Start of Block
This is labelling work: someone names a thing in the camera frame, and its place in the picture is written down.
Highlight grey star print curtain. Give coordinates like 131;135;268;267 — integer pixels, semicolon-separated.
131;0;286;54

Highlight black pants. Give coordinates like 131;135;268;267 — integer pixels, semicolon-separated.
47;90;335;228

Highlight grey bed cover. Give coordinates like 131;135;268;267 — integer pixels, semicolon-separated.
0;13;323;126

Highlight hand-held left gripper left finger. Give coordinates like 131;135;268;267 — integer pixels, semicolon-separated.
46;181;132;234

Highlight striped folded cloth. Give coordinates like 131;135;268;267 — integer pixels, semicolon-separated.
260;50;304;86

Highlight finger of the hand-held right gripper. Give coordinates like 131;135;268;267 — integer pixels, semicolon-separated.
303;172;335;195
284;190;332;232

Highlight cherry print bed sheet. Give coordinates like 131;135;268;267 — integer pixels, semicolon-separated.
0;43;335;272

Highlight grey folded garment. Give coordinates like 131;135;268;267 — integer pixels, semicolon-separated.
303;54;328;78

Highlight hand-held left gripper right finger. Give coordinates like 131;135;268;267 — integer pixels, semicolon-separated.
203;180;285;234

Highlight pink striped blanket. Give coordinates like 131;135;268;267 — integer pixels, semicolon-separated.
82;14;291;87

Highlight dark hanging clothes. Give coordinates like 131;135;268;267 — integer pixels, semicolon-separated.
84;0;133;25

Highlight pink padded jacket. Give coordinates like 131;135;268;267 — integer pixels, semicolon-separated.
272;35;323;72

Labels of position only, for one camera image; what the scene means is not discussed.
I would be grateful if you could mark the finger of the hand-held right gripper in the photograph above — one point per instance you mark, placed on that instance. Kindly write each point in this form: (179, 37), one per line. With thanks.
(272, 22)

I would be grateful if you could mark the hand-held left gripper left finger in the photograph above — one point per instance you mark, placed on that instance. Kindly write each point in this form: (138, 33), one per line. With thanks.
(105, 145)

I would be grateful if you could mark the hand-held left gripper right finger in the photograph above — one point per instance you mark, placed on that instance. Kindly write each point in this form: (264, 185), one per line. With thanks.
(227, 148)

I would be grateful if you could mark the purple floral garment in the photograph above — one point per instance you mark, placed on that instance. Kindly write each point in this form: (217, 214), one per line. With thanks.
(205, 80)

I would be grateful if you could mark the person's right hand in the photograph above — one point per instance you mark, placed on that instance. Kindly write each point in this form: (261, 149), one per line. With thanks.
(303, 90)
End of Block
> _INSTRUCTIONS TO FOLLOW_: Take each line in the listing that has the word "camera" and copy it.

> _EXPECTED ANSWER_:
This is labelling work: someone names a thing in the camera frame, and its place in the picture is written down.
Labels of position only, for one camera image; what the scene means is not discussed.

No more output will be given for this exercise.